Beacon’s bet is straightforward: buy vertical software companies, then use AI to modernize and refactor previously untameable codebases across hundreds of legacy, industry-focused players. The goal is to acquire the same large but fragmented customer bases in the Constellation mold, but modernize them instead of managing their decline.
The question is how much operating and technical leverage Beacon’s AI teams can extract from the latest coding tools. Only time will tell if they can actually improve what are often fairly stale offerings.
It’s also not a coincidence that Beacon is hiring in Toronto (Constellation’s HQ) with job listings that mirror the work of Constellation’s acquisitions team. Constellation will inevitably bring on AI engineers and attempt some version of this themselves. But Beacon’s DNA, leadership, and GC’s financial backing make them a formidable threat. My guess: within 18 months, Constellation announces an AI modernization initiative of their own. By then, Beacon will have a head start and a playbook they can’t easily replicate.

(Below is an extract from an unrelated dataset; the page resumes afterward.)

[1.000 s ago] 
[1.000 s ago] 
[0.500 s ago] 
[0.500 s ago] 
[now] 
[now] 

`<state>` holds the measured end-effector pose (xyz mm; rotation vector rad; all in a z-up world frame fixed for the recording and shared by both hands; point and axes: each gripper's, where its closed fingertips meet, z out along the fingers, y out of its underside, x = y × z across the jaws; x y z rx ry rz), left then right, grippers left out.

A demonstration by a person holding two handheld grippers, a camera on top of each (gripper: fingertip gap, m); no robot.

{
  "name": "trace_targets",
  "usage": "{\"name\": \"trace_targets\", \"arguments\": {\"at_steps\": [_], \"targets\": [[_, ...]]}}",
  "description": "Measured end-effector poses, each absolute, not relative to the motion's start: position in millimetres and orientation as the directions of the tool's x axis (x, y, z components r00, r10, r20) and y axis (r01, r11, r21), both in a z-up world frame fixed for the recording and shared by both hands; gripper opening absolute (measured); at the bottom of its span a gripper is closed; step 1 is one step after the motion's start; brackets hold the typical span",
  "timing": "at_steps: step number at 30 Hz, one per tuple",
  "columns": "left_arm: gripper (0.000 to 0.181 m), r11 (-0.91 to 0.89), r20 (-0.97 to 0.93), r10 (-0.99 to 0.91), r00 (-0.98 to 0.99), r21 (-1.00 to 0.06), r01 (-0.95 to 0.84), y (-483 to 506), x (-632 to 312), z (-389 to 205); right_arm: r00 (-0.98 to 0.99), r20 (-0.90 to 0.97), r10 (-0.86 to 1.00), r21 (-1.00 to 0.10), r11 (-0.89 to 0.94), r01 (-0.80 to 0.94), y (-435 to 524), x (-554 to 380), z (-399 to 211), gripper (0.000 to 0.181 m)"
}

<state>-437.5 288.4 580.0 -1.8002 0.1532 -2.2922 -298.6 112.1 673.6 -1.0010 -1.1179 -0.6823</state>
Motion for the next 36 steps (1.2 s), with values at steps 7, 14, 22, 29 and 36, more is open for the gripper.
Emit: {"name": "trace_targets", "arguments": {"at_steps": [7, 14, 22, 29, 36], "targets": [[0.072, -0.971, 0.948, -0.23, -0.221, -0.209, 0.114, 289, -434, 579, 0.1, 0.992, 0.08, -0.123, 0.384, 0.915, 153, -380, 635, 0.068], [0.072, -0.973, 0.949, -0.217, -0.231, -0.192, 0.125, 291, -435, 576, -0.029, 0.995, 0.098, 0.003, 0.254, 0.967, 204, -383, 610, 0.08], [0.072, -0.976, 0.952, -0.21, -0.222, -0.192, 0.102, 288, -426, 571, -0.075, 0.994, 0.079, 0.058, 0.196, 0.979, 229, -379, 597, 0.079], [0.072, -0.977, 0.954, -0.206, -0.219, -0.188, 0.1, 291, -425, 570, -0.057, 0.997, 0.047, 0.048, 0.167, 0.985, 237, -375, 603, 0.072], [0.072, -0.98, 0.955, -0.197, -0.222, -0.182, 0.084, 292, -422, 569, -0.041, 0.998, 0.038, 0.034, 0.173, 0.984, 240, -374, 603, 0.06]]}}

For sub-scale vertical software founders, this is a good thing because it means another credible acquirer ready to deploy capital. Between Beacon and Percepta, GC is making a clear bet that the next wave of value creation comes from applying AI to existing workflows, not just building new ones.
What I Am Reading
New York Is An Industry Town: Rex Woodbury makes the case for NYC as the HQ of applied AI. The basic argument: models get built in SF, but use cases get built in NYC. A good counterpoint to the rampant SF hype.

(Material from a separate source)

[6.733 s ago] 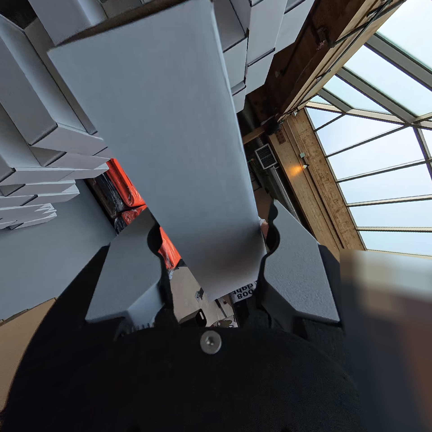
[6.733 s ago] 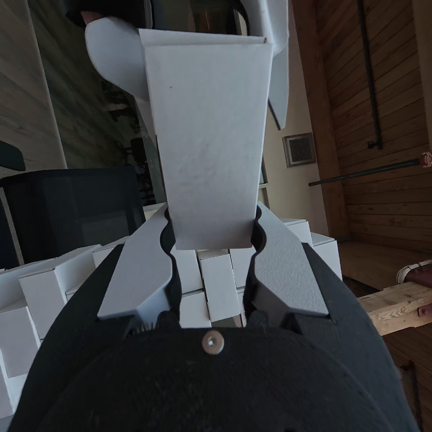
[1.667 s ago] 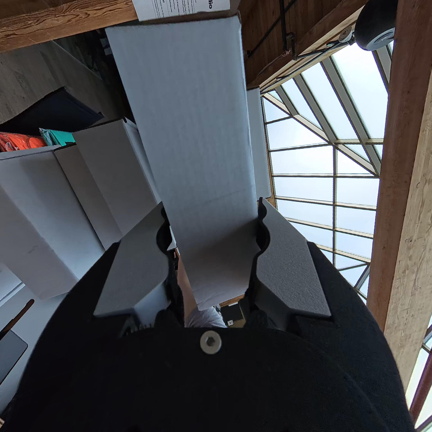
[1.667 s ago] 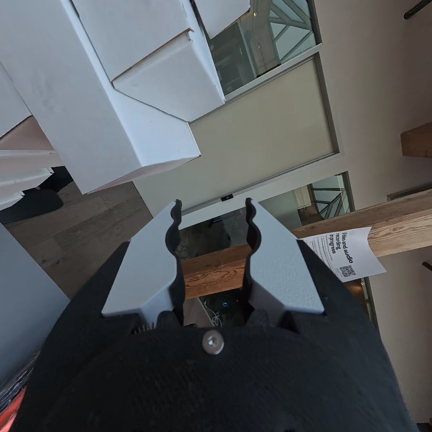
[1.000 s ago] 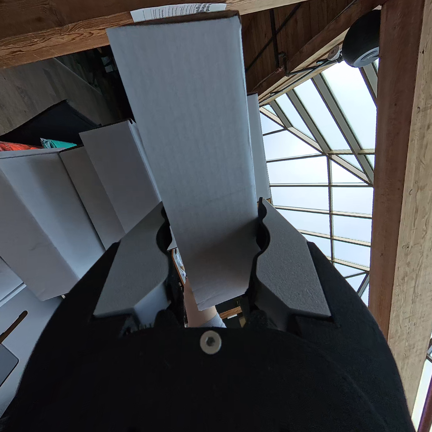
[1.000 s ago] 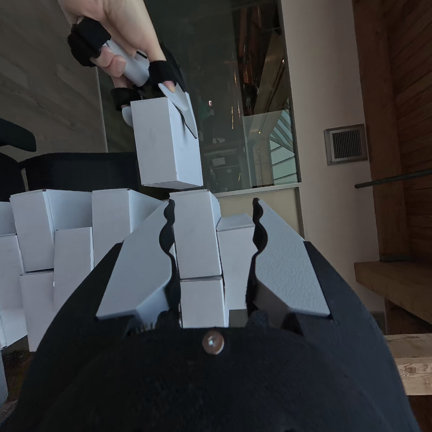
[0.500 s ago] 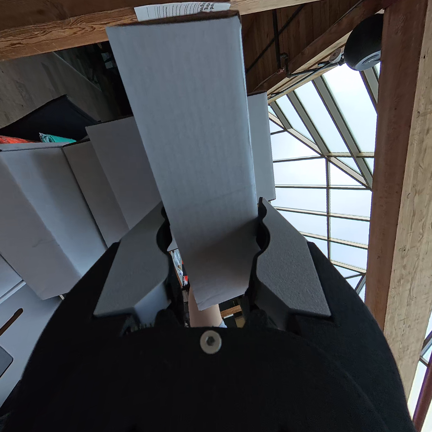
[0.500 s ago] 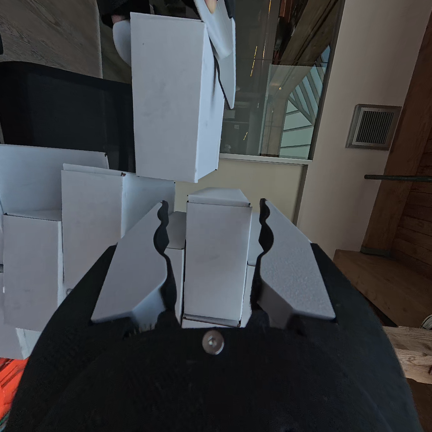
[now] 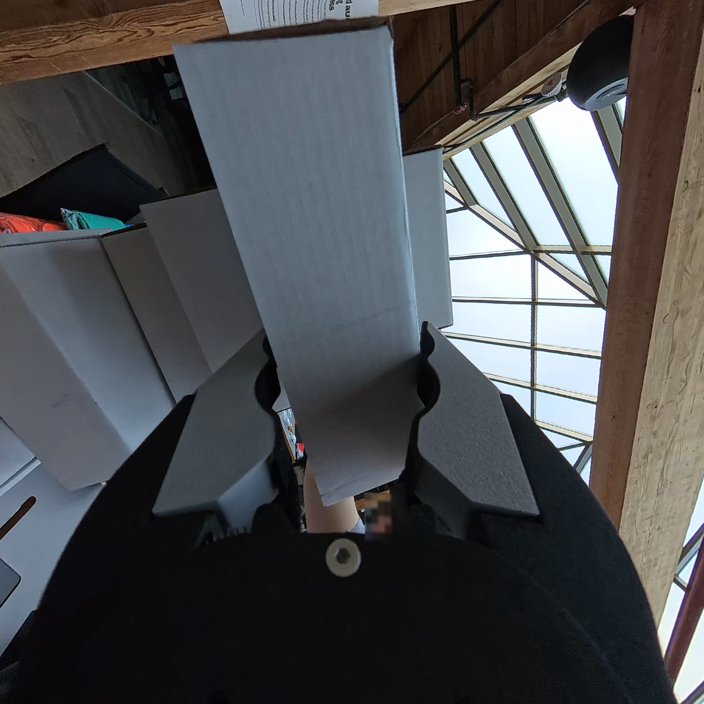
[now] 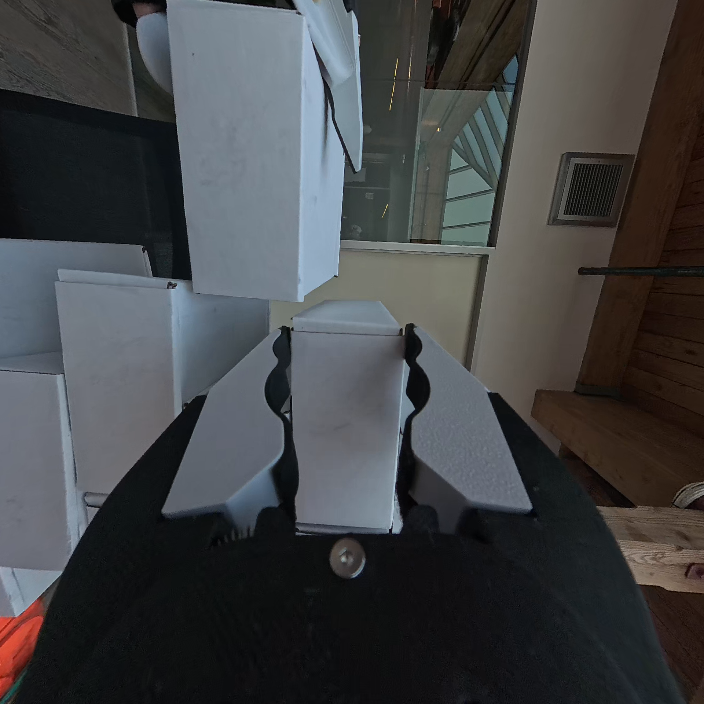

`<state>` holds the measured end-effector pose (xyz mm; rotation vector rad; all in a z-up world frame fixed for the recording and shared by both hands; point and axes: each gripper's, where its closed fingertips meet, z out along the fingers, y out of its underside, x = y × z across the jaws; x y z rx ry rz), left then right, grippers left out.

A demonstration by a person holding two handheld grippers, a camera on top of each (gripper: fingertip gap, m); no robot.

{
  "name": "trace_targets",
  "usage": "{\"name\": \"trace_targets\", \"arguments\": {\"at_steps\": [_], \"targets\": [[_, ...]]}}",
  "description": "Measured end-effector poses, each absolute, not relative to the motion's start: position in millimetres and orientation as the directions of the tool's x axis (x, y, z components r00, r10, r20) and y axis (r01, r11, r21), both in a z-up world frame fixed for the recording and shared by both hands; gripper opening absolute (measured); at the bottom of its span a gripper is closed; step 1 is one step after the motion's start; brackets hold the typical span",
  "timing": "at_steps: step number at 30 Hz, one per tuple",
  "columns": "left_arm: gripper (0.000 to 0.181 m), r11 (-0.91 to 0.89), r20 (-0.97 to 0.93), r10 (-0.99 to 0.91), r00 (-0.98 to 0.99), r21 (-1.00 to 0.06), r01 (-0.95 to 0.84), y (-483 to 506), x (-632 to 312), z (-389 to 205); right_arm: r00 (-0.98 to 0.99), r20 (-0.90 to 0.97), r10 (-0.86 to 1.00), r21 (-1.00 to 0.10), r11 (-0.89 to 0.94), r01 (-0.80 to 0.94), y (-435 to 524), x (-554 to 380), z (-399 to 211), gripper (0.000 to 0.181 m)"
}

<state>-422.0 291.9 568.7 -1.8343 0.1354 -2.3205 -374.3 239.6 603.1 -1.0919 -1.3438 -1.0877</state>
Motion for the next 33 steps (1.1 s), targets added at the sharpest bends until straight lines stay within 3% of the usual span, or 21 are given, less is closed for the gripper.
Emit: {"name": "trace_targets", "arguments": {"at_steps": [33], "targets": [[0.072, -0.98, 0.958, -0.199, -0.208, -0.201, 0.009, 285.0, -411.4, 567.7, -0.007, 1.0, 0.03, 0.002, 0.184, 0.983, 240.7, -373.3, 606.4, 0.06]]}}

Can The AI Boom Pay For Itself: Data-driven piece by Evan O'Donnell exploring the “are we in a bubble” question by comparing inference costs and cap ex spend. He is also running a monthly tracker to refresh this data set over time - the current trajectory is “so far, so good”.
The Runaway Monkeys Upending the Animal-Rights Movement: Ever wondered where research monkeys come from? The New Yorker goes inside the industry and highlights some strange bedfellows among its opponents.